Task details » Look through the listing below and write out exactly the lines from the line with "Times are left" to the line with "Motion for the", both included, and no others.

** Opening Input data block **

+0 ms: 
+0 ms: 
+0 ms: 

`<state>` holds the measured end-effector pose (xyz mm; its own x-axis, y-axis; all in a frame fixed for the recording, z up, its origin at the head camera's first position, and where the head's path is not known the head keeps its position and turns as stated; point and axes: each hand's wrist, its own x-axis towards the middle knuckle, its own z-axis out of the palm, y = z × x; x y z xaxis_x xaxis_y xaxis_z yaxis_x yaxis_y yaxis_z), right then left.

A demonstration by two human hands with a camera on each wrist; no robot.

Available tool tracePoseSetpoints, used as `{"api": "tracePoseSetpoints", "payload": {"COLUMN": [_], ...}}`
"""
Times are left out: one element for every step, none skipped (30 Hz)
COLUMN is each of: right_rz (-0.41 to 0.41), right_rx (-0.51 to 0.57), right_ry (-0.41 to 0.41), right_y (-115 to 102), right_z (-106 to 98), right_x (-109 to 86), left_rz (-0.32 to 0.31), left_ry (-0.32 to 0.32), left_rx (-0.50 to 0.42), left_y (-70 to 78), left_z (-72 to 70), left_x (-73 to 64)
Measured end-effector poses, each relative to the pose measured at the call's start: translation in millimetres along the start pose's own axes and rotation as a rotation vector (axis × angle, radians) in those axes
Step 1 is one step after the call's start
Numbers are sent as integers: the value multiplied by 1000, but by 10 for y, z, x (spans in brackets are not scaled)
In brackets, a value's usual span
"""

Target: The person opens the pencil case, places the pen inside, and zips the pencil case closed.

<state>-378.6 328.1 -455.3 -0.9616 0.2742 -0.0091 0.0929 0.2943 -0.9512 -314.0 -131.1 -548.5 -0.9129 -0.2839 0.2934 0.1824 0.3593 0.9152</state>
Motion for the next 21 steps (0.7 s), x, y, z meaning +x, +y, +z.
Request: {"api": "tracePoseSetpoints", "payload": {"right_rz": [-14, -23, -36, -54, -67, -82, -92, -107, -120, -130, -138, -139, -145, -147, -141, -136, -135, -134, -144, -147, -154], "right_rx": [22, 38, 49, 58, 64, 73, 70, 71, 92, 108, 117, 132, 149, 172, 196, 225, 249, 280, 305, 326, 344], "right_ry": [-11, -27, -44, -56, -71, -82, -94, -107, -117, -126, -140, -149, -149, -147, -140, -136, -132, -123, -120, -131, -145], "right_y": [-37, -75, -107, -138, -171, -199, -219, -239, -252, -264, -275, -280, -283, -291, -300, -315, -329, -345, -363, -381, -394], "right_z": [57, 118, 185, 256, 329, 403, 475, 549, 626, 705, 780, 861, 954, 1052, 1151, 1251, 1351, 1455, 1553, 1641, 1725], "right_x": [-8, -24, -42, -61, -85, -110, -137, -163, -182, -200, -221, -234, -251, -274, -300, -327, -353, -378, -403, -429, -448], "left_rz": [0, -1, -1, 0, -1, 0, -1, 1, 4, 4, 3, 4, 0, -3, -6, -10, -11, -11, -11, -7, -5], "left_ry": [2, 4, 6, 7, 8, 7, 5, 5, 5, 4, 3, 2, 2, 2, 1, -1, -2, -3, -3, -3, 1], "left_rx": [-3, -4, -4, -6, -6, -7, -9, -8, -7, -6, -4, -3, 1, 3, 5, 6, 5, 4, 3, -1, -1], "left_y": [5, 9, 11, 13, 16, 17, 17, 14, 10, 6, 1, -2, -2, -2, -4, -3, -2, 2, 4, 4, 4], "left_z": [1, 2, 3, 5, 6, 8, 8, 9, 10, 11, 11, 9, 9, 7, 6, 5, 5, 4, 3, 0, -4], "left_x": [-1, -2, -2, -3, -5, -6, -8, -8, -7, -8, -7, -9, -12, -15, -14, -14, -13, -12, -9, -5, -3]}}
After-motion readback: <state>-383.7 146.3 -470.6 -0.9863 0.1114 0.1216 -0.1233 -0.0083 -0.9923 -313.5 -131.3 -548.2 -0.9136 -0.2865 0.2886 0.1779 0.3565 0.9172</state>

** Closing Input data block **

Result »
Times are left out: one element for every step, none skipped (30 Hz)
COLUMN is each of: right_rz (-0.41 to 0.41), right_rx (-0.51 to 0.57), right_ry (-0.41 to 0.41), right_y (-115 to 102), right_z (-106 to 98), right_x (-109 to 86), left_rz (-0.32 to 0.31), left_ry (-0.32 to 0.32), left_rx (-0.50 to 0.42), left_y (-70 to 78), left_z (-72 to 70), left_x (-73 to 64)
Measured end-effector poses, each relative to the pose measured at the call's start: translation in millimetres along the start pose's own axes and rotation as a rotation vector (axis × angle, radians) in those axes
Step 1 is one step after the call's start
Numbers are sent as integers: the value multiplied by 1000, but by 10 for y, z, x (spans in brackets are not scaled)
In brackets, a value's usual span
"""

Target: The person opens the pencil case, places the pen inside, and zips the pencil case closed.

<state>-378.6 328.1 -455.3 -0.9616 0.2742 -0.0091 0.0929 0.2943 -0.9512 -314.0 -131.1 -548.5 -0.9129 -0.2839 0.2934 0.1824 0.3593 0.9152</state>
Motion for the next 21 steps (0.7 s), x, y, z meaning +x, +y, +z.

The exercise has been answered completely.